# Your instructions:
Within the data that follows, set down exactly the lines from the one containing "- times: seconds" through the one containing "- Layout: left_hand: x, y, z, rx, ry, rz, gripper", both ends included.

# Source information:
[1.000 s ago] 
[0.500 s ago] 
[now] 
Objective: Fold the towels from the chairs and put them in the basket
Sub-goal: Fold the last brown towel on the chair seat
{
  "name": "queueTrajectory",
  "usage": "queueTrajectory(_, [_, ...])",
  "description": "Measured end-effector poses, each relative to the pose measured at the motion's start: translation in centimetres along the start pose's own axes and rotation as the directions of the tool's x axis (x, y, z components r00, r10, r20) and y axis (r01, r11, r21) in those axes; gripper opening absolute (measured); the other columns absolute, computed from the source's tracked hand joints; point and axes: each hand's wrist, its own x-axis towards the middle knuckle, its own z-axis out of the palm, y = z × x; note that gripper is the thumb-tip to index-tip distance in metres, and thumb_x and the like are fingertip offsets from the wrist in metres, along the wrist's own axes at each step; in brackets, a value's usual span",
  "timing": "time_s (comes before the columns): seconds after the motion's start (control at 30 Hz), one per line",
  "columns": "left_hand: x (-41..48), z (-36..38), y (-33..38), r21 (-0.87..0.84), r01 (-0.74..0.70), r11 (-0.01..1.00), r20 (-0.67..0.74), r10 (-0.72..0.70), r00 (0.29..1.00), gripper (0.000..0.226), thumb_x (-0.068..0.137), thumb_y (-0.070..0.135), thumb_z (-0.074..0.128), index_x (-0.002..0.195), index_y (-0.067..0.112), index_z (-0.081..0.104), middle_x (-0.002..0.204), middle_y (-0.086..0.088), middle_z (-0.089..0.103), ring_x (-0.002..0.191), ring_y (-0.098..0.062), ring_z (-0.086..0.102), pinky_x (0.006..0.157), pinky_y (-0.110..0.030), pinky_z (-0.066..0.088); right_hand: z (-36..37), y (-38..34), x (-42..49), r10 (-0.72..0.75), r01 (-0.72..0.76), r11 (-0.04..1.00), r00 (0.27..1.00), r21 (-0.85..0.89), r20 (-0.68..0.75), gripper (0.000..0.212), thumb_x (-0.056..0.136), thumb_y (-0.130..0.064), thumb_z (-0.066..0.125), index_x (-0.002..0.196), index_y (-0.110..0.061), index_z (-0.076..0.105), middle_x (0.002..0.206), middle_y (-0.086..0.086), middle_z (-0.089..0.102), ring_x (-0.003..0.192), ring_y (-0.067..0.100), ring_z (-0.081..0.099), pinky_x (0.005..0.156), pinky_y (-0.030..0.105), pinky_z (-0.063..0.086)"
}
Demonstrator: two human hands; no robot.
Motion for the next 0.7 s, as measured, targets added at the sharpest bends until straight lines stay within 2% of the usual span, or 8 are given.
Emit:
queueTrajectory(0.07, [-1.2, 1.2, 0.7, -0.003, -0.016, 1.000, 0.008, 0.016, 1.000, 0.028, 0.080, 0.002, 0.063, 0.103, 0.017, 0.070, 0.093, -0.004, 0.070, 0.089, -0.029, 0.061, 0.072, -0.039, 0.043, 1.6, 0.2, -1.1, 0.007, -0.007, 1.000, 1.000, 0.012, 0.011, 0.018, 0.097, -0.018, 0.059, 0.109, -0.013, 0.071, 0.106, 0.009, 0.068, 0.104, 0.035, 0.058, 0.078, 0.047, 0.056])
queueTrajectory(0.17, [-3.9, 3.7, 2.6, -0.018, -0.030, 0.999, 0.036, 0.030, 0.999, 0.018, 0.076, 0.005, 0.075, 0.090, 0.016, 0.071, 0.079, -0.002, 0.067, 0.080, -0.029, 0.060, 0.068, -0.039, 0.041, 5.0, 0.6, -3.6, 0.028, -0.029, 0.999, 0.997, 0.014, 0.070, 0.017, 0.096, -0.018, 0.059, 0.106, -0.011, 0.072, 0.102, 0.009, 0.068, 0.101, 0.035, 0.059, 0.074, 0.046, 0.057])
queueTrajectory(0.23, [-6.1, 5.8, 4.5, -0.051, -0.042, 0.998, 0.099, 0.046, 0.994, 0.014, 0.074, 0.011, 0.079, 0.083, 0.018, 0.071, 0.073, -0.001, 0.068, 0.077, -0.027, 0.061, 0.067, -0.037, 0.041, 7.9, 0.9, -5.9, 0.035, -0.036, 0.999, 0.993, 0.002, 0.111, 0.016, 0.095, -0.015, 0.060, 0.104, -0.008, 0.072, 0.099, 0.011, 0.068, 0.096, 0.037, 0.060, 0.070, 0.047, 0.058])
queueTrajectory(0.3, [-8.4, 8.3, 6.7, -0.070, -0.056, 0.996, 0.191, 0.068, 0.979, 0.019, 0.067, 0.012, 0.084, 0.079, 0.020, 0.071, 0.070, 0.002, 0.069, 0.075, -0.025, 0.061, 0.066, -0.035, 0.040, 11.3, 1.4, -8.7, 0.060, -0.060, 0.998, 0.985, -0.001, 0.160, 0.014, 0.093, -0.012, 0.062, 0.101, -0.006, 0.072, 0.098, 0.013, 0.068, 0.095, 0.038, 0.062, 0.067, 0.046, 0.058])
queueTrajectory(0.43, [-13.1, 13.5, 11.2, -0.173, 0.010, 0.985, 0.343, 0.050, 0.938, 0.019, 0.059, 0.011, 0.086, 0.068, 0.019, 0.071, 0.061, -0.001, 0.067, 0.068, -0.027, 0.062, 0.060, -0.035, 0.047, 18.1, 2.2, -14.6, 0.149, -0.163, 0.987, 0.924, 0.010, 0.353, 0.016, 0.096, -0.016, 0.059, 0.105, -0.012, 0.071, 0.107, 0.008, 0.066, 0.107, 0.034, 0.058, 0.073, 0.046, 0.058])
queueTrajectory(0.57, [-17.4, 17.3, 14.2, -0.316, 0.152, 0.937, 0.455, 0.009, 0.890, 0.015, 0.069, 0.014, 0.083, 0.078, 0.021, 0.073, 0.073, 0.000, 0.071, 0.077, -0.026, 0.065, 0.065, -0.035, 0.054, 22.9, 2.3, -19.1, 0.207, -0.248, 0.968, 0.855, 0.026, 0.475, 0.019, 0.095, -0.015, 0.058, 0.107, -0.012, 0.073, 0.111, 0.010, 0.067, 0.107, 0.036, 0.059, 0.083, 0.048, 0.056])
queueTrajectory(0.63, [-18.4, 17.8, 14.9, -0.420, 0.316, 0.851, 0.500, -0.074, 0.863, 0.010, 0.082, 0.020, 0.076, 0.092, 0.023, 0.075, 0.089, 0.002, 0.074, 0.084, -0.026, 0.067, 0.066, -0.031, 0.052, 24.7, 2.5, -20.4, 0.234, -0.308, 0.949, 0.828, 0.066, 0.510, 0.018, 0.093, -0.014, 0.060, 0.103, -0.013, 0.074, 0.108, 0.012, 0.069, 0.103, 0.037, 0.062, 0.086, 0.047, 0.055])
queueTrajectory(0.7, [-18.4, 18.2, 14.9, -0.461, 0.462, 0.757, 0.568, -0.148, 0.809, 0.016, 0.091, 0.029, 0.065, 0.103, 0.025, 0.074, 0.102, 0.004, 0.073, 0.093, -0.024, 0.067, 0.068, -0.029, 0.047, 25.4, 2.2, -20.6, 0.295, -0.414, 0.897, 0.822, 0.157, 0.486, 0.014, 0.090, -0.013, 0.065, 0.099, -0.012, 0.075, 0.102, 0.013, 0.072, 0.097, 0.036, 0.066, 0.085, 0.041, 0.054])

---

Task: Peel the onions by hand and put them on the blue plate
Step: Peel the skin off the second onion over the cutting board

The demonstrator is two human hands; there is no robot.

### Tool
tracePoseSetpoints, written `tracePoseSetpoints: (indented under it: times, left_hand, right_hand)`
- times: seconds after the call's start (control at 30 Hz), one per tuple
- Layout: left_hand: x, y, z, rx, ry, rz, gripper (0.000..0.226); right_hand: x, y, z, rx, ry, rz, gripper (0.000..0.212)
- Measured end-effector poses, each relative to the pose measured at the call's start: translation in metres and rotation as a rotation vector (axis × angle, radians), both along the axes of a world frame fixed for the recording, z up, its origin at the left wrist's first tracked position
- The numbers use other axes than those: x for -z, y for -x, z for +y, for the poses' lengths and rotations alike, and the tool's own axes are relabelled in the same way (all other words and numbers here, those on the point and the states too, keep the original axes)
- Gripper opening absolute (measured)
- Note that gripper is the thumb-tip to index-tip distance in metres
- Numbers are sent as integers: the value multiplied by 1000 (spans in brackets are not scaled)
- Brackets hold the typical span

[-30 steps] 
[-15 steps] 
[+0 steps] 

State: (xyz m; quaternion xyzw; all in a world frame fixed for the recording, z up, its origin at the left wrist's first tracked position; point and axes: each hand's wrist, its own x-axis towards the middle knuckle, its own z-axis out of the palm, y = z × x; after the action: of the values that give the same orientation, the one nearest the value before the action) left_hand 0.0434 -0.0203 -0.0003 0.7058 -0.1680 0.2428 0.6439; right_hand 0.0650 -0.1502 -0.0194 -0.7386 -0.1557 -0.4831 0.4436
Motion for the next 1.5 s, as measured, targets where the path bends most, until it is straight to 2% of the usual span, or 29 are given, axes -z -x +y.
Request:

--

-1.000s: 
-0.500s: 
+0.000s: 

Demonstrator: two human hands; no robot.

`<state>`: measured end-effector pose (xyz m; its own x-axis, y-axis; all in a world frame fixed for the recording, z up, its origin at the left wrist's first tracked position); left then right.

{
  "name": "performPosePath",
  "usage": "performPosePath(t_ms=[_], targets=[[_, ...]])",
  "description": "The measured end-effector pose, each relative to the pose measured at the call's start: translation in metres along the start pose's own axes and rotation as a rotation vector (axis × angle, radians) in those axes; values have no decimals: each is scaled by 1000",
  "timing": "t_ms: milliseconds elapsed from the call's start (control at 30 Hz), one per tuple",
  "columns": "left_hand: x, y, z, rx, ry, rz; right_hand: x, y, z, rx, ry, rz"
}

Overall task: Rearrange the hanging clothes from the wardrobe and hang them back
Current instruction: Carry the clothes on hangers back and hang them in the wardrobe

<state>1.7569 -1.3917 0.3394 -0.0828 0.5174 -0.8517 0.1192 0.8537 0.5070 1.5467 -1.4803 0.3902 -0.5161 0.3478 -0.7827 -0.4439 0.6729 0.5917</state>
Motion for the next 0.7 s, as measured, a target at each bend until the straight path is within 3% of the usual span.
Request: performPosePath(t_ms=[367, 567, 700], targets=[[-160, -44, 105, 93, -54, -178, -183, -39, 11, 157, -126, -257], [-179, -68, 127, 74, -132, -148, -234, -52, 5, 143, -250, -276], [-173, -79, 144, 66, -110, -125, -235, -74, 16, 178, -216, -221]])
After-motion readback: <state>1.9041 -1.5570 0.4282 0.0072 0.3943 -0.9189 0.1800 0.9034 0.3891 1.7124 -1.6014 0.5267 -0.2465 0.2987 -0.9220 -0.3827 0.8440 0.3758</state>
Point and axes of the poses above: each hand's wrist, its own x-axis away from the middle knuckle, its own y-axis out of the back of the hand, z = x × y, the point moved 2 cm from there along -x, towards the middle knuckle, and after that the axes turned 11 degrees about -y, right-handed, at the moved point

# Output:
- times: seconds after the call's start (control at 30 Hz), one per tuple
- Layout: left_hand: x, y, z, rx, ry, rz, gripper (0.000..0.226); right_hand: x, y, z, rx, ry, rz, gripper (0.000..0.212)

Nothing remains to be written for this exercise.